WORK INSTRUCTIONS:
What you need to produce from the material below is an exact transcription of the lines from the one with "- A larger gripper" through the one with "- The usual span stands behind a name", both included, and no other line.

SUPPLIED INFORMATION:
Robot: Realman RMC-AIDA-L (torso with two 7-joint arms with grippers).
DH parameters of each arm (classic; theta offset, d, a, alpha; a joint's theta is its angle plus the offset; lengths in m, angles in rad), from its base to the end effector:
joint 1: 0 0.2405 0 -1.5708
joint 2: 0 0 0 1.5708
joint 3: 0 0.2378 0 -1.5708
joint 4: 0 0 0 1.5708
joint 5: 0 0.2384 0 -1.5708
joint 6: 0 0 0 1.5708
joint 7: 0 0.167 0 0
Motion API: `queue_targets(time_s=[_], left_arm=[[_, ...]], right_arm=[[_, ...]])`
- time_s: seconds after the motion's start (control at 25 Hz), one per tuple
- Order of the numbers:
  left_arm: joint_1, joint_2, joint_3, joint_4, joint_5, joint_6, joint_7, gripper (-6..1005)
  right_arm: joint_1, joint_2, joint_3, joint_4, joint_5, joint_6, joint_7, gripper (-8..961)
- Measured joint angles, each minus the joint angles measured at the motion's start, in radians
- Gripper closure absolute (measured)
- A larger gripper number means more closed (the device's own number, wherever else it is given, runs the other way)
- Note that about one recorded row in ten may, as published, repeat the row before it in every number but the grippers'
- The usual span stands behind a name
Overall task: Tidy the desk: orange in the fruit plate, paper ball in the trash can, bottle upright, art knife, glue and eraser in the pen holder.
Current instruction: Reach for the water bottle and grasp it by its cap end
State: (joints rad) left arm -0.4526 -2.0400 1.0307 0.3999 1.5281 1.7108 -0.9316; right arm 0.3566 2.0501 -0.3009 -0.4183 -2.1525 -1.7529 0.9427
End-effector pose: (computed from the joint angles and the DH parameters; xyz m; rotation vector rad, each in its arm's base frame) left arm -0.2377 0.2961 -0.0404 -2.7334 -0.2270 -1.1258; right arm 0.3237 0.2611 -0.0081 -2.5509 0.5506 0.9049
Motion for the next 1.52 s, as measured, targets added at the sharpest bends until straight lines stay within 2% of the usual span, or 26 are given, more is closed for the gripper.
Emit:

WRITTEN SOLUTION:
- A larger gripper number means more closed (the device's own number, wherever else it is given, runs the other way)
- Note that about one recorded row in ten may, as published, repeat the row before it in every number but the grippers'
- The usual span stands behind a name

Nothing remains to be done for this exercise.